Here is the hardness rating of many of the most popular timbers used in cutting boards:

💡 Fun fact: The best timbers for cutting boards are often the hardest to work with. Dense, durable hardwoods are more expensive to cut, sand, and finish properly, which is why many cheap imported boards use inferior, soft, easier-to-machine timbers.

Why Tight Grain Matters So Much

Timber grain packed tightly together, leaves fewer gaps for liquid to seep into. This naturally makes them more water-repellent and helps prevent bacterial growth, stains and warping. In contrast, timbers with open pores (like Oak or Ash) tend to absorb moisture, which can lead to lingering smells, and a higher risk of bacteria settling into the surface. A tight-grained board is not only smoother to cut on, it stays cleaner, safer, and easier to maintain over time.

💡 Fun fact: Tightly packed gain surfaces, are much more antibacterial that plastic boards. Meaning that contrary to what many believe, if your cutting meat on a plastic board, your putting yourself at risk.

Stable, Won't Splinter

Though maintenance and storage play a huge role in keeping a board flat and splinter-free, timber selection is where it all begins. The key factor is grain orientation, woods with naturally straight or interlocking grain structures are far more stable and less prone to warping or cracking. 
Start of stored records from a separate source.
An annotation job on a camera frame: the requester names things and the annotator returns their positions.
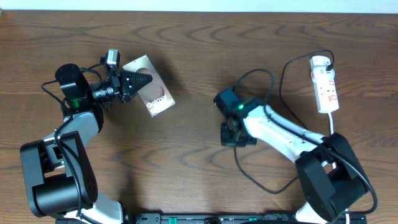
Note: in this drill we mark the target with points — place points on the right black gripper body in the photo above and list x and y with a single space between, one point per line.
228 139

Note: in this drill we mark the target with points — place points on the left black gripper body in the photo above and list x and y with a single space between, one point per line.
119 88

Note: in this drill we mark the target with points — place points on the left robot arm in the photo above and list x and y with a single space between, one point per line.
59 179

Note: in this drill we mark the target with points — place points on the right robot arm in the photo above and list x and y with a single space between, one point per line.
329 172

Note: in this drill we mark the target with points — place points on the white USB charger plug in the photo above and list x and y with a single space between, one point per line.
319 63

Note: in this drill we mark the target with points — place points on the white power strip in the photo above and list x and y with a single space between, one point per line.
325 89

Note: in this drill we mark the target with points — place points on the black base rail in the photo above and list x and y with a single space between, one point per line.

Combined this with a high density, tight grain and natural moisture resistance (which we already covered above) these timbers hold their shape over time and resist surface fibres lifting or fraying. That means no cupping, no sharp edges, and no unexpected movement. Just a board that stays smooth and solid, year after year.
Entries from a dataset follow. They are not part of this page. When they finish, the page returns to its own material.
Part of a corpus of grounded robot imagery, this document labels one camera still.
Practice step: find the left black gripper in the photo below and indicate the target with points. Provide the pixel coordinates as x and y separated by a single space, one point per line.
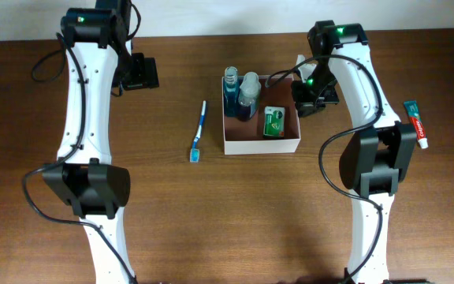
146 74

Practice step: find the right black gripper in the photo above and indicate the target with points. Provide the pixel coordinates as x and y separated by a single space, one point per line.
306 104

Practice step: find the green soap box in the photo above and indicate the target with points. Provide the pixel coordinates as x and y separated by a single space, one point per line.
274 122

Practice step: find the clear purple liquid bottle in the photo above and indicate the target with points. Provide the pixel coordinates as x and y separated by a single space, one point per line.
248 98

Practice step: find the teal mouthwash bottle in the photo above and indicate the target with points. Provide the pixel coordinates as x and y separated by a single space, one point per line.
231 89

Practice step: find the red green toothpaste tube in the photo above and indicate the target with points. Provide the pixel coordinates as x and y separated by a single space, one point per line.
413 113

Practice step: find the white cardboard box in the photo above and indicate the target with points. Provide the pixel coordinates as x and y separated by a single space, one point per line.
246 137

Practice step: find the blue white toothbrush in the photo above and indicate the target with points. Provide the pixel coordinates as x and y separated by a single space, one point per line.
195 152

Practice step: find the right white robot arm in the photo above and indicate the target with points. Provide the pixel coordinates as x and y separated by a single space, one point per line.
376 159

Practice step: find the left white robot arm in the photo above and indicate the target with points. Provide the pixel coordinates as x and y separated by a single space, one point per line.
96 46
Quick Mention Of Oily Timber

Though it can be a beneficial feature to have oily timber as it repels moisture, in most cases like with Australian tallowwood, and American Wenge or Rosewood it makes it near impossible to glue pieces together, so if it is not one slab (most cases) our experience is they wont last very long.

Timbers:

✅ Ideal Timbers for Cutting Boards

These timbers tick all the boxes for durability, hygiene, knife-friendliness and long-term performance.

  • Spotted Gum (AU)
  • Blackbutt (AU)
  • Red Gum (AU)
  • Hard Rock Maple (USA)
  • Walnut (USA)
  • Cherry (USA)
  • Beach (EU)
  • Myrtle (AU)
  • Blackwood (AU)

⚠️ Less-Than-Ideal (But Still Okay)

These timbers are acceptable for occasional or light use—great for cheese boards, serving trays, or low-use prep boards.

  • Tasmanian Oak (AU) - Can be splintery and trap food
  • Teak (US) - Softer, too light
  • Acacia (Asia) - too soft, highly variable quality, imported (it is very cheap)
  • Camphor Laurel (AU) - Prone to cracking, strong aroma, food tainting, toxic to cut and sand (it is very cheap)
  • Oak (EU) - Open pores, soaks up bacteria unless sealed

❌ Timbers to Avoid

These might be common in cheap boards or look good online, but they don’t hold up over time or may pose hygiene or durability issues.

  • Bamboo (Asia) – Very hard, glued layers, cracks easily, bad for knives
  • Ironbark (AU) – Too dense, dulls knives fast
  • Birch (US, EU) - Though is a hardwood, is much too soft
  • Poplar (EU, Asia) - Though its hardwood, way too soft 
  • Any Softwoods (Pine, Fir, Cedar) – Dent, splinter, and absorb water

Final Thoughts

A good board isn’t just about looks—it’s about choosing the right timber from the start. That means balancing hardness, weight, hygiene, and sustainability. We've refined our timber choices over many years to make sure every board we produce feels good, lasts long, and looks beautiful on your bench top.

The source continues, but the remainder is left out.